▶ [THE TASK] You are asked to filter the data below and copy every line holding "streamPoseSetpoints".

#####

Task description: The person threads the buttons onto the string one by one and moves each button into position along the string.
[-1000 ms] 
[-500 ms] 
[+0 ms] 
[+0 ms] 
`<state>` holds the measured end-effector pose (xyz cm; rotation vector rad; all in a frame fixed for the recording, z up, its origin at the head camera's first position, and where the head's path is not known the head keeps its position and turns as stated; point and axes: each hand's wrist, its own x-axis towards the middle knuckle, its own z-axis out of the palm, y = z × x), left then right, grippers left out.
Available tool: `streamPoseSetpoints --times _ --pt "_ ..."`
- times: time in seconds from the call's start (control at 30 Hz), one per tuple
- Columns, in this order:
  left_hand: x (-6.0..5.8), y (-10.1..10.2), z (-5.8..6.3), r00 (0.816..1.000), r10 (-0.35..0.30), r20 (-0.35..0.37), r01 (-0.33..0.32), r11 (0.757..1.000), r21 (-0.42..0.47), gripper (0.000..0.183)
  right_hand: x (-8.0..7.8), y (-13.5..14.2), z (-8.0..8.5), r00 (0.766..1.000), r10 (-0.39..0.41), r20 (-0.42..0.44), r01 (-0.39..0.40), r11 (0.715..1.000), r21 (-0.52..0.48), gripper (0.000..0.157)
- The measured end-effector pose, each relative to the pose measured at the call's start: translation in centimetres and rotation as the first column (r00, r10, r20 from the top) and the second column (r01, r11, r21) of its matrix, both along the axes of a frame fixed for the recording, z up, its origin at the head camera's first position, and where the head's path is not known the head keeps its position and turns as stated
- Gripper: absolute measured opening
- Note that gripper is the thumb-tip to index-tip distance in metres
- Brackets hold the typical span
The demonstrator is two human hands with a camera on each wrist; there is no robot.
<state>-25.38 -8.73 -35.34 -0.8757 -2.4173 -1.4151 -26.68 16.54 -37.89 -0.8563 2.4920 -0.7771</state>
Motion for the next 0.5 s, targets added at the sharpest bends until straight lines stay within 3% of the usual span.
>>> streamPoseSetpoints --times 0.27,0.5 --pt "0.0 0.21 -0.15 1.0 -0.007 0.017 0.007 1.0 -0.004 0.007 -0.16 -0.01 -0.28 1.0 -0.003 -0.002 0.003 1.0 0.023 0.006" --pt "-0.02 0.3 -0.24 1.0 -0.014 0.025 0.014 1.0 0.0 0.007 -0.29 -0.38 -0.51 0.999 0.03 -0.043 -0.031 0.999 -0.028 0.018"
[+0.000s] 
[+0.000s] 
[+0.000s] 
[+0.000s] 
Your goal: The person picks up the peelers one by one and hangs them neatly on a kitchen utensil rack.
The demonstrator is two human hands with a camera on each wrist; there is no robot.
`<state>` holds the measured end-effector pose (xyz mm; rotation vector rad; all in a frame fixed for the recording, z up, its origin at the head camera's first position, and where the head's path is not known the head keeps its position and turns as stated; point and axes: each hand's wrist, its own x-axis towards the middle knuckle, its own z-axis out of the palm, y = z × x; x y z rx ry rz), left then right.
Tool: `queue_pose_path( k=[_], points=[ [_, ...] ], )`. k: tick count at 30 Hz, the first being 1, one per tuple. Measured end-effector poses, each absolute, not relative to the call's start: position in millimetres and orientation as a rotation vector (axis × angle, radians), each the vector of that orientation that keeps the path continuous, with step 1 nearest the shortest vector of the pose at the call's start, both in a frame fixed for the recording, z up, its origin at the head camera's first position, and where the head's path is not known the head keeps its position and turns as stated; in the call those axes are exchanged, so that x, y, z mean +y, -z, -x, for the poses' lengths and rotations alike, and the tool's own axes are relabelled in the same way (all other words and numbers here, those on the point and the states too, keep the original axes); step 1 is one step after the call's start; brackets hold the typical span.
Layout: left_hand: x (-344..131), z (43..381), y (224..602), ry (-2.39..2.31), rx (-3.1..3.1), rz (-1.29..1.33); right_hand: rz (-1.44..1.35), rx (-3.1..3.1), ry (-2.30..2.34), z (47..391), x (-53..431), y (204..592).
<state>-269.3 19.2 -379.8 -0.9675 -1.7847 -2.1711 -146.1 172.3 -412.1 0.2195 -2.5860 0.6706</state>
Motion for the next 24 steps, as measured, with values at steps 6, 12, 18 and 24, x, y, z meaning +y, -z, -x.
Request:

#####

▶ [WRITTEN REPLY]
Available tool: `streamPoseSetpoints --times _ --pt "_ ..."`
>>> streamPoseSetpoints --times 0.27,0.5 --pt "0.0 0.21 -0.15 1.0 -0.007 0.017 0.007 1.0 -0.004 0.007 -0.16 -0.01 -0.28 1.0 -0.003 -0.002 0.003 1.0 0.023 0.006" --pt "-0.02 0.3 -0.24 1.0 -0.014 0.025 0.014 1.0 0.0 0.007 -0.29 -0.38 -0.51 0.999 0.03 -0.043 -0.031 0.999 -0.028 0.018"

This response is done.